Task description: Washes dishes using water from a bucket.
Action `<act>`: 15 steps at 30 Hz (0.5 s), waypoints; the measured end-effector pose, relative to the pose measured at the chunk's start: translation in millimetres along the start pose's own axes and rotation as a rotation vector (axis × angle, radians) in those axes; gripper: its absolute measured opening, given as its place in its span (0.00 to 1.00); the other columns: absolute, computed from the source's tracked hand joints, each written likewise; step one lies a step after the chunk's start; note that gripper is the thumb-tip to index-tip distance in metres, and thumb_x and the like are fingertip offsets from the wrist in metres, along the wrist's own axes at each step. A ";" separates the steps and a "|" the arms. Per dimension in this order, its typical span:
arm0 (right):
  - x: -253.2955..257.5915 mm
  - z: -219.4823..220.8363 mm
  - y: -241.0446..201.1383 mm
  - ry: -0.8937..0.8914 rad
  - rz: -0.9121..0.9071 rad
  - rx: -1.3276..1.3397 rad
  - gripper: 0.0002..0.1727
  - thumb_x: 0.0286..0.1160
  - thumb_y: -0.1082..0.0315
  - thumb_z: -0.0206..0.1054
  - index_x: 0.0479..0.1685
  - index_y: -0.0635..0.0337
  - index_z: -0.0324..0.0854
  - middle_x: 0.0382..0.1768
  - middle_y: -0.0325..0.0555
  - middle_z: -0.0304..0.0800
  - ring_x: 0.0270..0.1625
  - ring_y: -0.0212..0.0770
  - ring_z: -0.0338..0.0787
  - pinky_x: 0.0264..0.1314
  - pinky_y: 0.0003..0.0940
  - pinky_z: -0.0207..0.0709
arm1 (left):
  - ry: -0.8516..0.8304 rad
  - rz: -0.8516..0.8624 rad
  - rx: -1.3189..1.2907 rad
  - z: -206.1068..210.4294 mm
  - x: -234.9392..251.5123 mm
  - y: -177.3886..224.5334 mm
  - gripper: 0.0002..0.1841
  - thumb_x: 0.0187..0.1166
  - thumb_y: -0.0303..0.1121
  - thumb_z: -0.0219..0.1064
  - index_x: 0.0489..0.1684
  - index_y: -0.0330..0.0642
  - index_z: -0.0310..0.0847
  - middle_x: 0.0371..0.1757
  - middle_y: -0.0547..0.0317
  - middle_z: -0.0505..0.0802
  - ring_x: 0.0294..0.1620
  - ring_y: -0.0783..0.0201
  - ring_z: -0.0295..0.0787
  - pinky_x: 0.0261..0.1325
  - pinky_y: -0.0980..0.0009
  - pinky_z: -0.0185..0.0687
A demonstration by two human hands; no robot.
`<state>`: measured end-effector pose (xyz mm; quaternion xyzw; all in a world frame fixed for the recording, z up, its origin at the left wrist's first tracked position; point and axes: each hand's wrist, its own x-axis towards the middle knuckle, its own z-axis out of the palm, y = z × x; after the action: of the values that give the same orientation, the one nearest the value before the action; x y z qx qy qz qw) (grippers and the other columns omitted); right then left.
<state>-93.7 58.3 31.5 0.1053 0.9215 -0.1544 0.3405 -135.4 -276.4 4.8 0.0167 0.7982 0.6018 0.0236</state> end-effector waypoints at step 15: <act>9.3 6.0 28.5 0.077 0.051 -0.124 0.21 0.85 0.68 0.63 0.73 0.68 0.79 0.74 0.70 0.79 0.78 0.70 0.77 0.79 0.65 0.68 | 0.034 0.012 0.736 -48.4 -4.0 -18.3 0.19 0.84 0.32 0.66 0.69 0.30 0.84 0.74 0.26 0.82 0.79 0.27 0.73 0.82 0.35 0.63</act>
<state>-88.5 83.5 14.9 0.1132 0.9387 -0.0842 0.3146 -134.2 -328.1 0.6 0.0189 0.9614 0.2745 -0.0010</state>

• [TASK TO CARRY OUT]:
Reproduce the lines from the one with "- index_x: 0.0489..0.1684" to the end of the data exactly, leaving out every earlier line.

• [SOLUTION TO THE EXERCISE]:
  - index_x: 0.0489..0.1684
  - index_y: -0.0330..0.0642
  - index_z: -0.0310..0.0847
  - middle_x: 0.0371..0.1757
  - middle_y: -0.0547..0.0317
  - middle_z: -0.0505..0.0802
  - ring_x: 0.0294..0.1620
  - ring_y: -0.0783..0.0201
  - ring_z: -0.0295..0.0787
  - pinky_x: 0.0261..0.1325
  - pinky_y: -0.0980..0.0009
  - pinky_z: -0.0185..0.0687
A demonstration by two human hands; no robot.
`<state>`: measured end-effector pose (xyz mm; quaternion xyzw; all in a world frame fixed for the recording, z up, its origin at the left wrist's first tracked position; point and axes: each hand's wrist, its own x-axis towards the middle knuckle, its own z-axis out of the palm, y = z × x; after the action: of the values that give the same orientation, the one nearest the value before the action; x y z qx qy qz qw) (grippers and the other columns omitted); right then left.
<state>-93.7 58.3 31.5 0.1053 0.9215 -0.1544 0.3405 -135.4 -276.4 4.8 0.0167 0.7982 0.6018 0.0236</state> end-effector waypoints at step 15: <act>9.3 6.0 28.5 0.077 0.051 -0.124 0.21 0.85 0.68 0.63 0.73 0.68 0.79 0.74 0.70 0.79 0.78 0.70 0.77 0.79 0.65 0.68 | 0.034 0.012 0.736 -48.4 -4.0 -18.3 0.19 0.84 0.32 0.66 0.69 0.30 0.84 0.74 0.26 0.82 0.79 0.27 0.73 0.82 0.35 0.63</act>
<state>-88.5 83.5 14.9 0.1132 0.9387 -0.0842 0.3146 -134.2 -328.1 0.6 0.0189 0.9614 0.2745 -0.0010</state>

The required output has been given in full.